▶ [PROMPT]: Only lines holding "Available" are needed; copy each of them from the data below.

### EXERCISE MATERIAL

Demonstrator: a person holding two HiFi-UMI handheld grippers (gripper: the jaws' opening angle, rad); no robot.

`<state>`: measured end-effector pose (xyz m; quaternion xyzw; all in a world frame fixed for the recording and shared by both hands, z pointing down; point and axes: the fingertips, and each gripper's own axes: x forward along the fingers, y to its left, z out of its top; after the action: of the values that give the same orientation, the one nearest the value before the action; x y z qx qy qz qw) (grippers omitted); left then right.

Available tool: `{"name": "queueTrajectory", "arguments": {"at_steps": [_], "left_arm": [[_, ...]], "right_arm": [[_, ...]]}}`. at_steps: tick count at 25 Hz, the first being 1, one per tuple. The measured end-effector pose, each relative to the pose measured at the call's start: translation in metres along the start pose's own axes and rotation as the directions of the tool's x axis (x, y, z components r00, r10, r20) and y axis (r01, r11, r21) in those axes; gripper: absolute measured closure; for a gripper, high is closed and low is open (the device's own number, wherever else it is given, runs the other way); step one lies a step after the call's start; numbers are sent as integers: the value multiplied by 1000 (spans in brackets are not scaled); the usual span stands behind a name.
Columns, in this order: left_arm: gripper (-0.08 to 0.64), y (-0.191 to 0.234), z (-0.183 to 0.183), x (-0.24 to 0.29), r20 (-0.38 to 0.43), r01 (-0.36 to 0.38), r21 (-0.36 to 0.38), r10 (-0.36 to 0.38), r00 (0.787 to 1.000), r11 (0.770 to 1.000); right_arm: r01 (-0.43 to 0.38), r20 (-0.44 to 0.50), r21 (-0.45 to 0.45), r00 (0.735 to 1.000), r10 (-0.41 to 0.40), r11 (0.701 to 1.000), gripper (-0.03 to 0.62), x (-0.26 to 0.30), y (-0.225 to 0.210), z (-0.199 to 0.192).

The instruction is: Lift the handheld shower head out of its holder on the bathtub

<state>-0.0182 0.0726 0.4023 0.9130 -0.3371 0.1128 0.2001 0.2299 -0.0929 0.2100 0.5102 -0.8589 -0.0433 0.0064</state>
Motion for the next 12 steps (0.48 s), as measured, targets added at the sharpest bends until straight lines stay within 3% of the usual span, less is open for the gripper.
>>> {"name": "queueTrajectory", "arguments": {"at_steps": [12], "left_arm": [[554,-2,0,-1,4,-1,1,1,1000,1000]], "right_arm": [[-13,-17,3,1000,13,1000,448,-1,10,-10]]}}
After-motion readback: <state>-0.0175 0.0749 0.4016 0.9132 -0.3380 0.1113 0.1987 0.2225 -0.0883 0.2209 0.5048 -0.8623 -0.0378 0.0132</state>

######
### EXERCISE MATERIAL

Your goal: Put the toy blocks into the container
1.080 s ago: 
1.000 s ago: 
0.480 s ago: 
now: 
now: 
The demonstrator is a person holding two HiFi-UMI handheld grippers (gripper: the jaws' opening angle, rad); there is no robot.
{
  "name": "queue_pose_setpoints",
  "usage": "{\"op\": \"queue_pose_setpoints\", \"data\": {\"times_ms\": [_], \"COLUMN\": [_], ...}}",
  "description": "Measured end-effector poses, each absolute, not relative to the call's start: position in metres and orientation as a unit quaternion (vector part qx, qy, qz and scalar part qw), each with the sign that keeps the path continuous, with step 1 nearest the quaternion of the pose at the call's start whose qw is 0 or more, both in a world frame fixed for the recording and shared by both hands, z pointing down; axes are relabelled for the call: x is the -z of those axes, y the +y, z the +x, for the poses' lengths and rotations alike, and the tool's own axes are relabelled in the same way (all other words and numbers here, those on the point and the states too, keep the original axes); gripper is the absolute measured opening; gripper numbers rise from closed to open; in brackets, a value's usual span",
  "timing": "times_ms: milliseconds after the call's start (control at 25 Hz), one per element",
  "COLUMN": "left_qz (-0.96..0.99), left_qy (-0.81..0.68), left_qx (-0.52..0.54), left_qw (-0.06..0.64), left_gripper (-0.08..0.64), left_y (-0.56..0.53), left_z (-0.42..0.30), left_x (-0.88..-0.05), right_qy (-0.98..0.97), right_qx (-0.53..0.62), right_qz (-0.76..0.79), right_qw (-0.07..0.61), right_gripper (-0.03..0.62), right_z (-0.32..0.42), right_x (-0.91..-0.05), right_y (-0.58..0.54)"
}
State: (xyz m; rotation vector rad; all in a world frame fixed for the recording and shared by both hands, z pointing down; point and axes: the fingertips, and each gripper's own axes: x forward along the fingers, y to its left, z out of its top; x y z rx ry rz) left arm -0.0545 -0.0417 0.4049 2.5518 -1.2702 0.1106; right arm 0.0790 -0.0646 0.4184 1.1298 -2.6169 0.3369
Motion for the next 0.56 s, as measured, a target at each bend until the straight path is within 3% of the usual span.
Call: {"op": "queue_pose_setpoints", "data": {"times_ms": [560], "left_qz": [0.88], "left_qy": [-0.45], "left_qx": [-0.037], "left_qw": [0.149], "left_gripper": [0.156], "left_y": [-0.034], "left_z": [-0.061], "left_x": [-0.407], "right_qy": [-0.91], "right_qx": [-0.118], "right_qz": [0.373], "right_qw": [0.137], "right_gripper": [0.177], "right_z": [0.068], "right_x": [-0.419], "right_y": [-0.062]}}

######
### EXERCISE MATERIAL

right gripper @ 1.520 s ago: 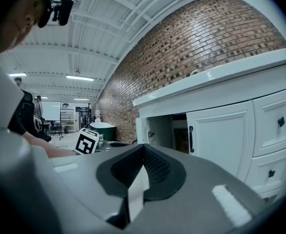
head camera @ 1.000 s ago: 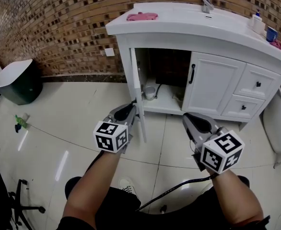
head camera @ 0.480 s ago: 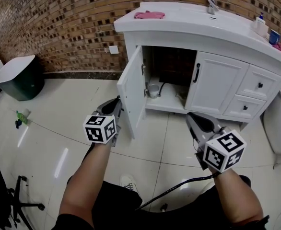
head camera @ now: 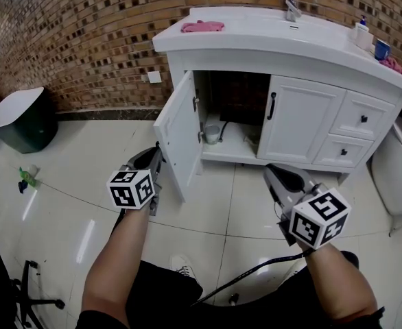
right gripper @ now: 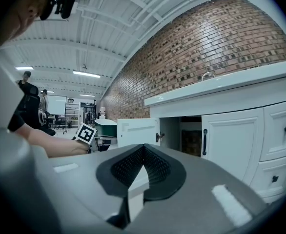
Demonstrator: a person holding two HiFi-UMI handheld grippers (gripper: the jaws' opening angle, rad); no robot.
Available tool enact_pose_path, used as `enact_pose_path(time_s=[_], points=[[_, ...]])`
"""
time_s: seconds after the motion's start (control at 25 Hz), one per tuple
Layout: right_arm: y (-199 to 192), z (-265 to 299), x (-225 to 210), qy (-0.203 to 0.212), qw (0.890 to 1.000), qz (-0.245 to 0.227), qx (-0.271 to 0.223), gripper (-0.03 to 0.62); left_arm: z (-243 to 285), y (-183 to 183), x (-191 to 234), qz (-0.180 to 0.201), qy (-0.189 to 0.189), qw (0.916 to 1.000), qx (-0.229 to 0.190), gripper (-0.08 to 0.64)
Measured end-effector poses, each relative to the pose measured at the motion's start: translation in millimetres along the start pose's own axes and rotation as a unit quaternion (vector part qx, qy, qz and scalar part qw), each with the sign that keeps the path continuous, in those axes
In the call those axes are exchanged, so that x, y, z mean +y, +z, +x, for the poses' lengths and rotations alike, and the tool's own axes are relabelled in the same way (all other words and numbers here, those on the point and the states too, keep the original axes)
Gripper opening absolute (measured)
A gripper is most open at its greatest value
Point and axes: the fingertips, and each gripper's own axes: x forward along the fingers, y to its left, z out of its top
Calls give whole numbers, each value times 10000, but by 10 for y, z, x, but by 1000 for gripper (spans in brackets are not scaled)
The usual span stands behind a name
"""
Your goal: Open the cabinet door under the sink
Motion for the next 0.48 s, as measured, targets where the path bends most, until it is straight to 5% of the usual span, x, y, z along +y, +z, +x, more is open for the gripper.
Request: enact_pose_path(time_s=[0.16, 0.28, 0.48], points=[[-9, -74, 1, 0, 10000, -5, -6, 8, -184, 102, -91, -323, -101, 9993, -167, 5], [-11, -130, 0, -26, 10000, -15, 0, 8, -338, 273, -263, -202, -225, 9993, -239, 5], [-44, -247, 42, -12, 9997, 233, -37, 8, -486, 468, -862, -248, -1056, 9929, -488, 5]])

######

▶ [EXERCISE RESULT]:
Available tool: `{"name": "queueTrajectory", "arguments": {"at_steps": [_], "left_arm": [[_, ...]], "right_arm": [[_, ...]]}}`. at_steps: tick count at 25 Hz, the first being 1, one per tuple. The measured end-effector pose, each relative to the pose measured at the call's start: translation in metres along the start pose's own axes and rotation as the directions of the tool's x axis (x, y, z components r00, r10, r20) and y axis (r01, r11, r21) in those axes; gripper: absolute measured closure; for a gripper, high is closed and low is open (the device's own number, wherever else it is given, runs the other way); step one lies a step after the call's start; numbers are sent as integers: the value multiplied by 1000 (spans in brackets are not scaled); the usual span stands behind a name.
Available tool enact_pose_path, used as `enact_pose_path(time_s=[_], points=[[_, ...]])`

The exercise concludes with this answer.